The Kawasaki Barako is a motorcycle model built by Kawasaki Motors Philippines. Launched in 2004, the Kawasaki Barako was designed to replace the older two-stroke Kawasaki HD-III which was launched back in 1982 and it continued production due to its maintenance simplicity, raw power, and popularity among tricyclists. unitil the HD-III was phased out in 2007, the BC 175 is primarily used as utility hauler for business needs.
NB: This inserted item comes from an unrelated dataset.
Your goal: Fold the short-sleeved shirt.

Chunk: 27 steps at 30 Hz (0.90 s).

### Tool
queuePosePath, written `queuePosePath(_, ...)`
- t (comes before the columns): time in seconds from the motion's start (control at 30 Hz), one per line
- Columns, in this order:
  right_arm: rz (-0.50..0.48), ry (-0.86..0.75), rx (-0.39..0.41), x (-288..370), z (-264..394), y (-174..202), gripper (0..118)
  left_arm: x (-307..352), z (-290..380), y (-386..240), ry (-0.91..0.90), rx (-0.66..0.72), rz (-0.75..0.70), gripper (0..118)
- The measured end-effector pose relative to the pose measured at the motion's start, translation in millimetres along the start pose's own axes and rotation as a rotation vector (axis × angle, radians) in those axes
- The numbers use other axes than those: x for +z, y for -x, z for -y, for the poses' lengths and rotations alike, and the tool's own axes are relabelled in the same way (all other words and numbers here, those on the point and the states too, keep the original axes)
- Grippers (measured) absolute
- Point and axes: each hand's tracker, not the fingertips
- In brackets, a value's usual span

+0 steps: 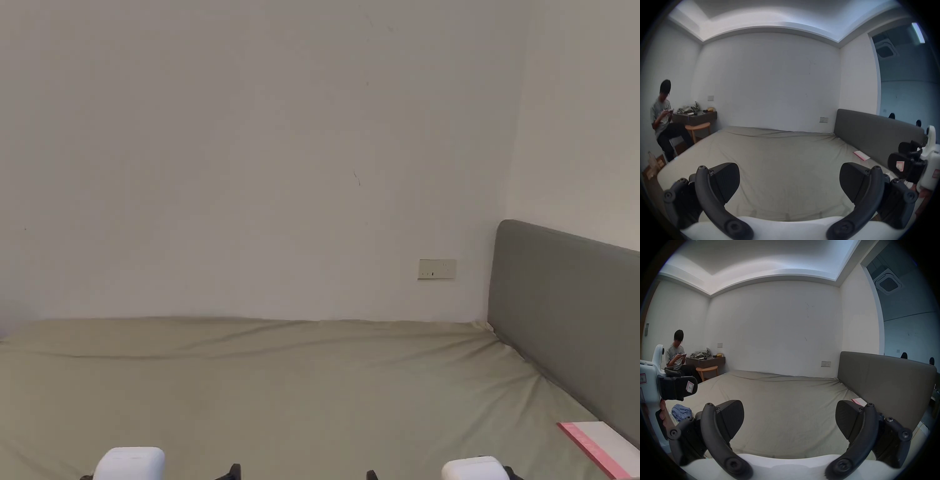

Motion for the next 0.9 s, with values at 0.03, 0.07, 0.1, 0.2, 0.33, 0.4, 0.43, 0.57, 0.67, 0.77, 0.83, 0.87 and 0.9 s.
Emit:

Its primary competitors include the Honda TMX series, the Yahama RS110F and Kawasaki's own (but sourced from Bajaj Auto of India) CT series of motorcycles. 

It was initially launched as the Kawasaki Barako 175 with an engine that originally came from the Eliminator, but with the implementation of stricter emissions regulations and an extremely competitive market, an enhanced version, the Kawasaki Barako II 175, was later launched.
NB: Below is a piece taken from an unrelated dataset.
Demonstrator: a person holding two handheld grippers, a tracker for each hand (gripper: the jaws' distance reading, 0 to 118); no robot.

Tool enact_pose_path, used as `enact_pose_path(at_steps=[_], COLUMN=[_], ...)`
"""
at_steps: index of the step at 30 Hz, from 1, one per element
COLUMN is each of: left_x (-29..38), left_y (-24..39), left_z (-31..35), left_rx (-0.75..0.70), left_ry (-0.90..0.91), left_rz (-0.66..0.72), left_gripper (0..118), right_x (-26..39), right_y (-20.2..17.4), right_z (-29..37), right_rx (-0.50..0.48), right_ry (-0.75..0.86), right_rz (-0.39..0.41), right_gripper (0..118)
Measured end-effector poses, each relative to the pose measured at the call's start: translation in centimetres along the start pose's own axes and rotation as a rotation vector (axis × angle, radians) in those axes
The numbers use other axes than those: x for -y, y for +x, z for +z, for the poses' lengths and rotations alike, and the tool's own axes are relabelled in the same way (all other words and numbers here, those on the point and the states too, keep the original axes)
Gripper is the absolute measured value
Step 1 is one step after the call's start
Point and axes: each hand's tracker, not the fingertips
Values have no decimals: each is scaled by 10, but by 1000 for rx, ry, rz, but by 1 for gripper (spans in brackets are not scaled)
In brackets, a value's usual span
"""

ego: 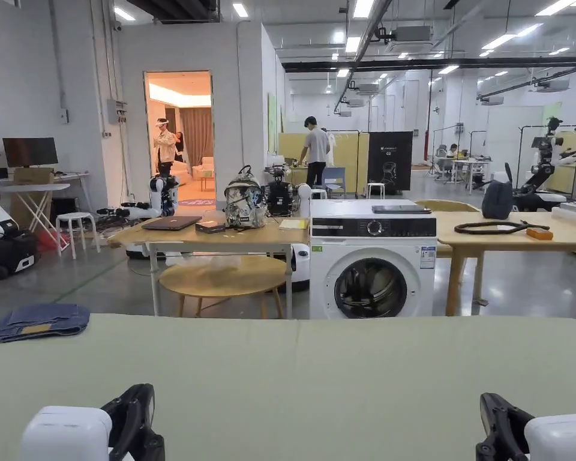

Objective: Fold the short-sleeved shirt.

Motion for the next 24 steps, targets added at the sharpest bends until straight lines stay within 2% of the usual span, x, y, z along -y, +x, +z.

There are two variants available in the market in which differs on how the motorcycle is started: a standard Barako with only a kick start and a higher variant of Barako both equipped with a kick start and an electric starter.
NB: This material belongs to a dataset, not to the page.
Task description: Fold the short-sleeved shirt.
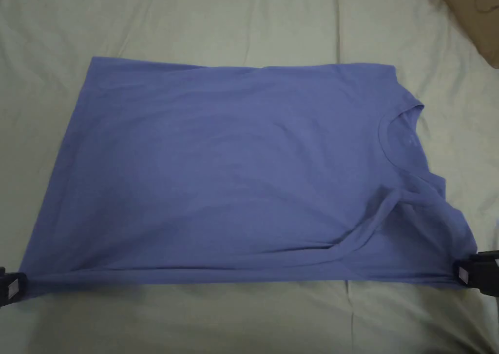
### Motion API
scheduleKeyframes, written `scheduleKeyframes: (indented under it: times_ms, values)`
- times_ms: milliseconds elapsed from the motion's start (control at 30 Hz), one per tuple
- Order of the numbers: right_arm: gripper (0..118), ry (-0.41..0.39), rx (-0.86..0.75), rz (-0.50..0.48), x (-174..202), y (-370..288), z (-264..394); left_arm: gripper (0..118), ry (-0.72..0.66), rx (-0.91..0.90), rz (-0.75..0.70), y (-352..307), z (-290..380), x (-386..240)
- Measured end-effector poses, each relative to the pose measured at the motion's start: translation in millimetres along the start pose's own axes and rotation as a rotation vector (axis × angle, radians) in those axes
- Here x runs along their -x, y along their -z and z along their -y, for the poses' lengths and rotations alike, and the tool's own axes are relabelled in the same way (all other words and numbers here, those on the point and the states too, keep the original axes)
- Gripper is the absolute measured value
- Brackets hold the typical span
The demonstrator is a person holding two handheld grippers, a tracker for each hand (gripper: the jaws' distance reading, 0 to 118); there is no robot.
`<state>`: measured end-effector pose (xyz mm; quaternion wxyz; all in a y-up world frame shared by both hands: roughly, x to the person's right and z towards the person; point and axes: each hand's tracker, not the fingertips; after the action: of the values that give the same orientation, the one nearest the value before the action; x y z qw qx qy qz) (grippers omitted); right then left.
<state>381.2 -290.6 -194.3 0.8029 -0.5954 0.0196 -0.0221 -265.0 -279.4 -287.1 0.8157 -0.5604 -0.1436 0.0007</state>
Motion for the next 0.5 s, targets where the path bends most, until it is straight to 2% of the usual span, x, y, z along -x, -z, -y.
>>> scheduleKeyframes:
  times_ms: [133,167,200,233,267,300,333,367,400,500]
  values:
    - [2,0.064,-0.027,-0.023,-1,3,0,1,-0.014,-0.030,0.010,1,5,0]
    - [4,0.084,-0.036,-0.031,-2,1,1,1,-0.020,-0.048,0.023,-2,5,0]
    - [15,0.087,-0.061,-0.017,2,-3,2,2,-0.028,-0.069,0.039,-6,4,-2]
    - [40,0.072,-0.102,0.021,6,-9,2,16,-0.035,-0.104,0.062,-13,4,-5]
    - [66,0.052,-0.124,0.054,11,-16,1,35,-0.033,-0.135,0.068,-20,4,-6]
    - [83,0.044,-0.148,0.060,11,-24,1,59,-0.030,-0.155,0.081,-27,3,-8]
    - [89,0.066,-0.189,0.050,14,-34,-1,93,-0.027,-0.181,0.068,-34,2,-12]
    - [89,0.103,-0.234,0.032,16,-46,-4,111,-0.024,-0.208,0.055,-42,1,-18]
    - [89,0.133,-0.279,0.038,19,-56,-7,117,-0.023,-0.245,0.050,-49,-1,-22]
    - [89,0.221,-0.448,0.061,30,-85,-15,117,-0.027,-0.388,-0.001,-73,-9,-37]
The engine of the Kawasaki Barako is also used on the Kawasaki W175 leisure bike, albeit with a different transmission setup and the lack of a kick starter.

Features 
Since the launch of the Kawasaki Barako in the Philippine market, this motorcycle has been known to be more powerful even with heavier loads thanks to its 177 cc displacement. Its four stroke engine is best suited for utility and business use and as with later model, the Barako II, the engine was tweaked to produce up to 15% more power and to be up to 13% more fuel efficient than earlier Barako. It has the power and versatility for pulling and carrying heavy loads and it maintains fuel efficiency of up to 57 km per liter. 

Like the other utility motorcycles, the Barako series has a long seat was placed behind the fuel tank to accommodate extra passenger. The frame was also modified for its future use for sidecar operation. It is equipped with Kawasaki Automatic Compression Release KACR, which makes kick starting much easier. The Compression release reduces rider pressure, ensuring a smooth operation. 

The utilization of a Secondary Air System (SAS) enables Barako series to initially pass Euro 2 emissions regulation which has been since upgraded to Euro III emissions regulation. 

In 2017, the Barako II has since been equipped with Fuel Gauge which is absent in earlier models. And recently as a response to newer models from rival manufacturers like the Honda TMX Supremo, its overall appearance was overhauled to give an improved sporty look. The brakes and the drivetrain was painted black and its chrome tailpipe was replaced with sportier racing inspired muffler.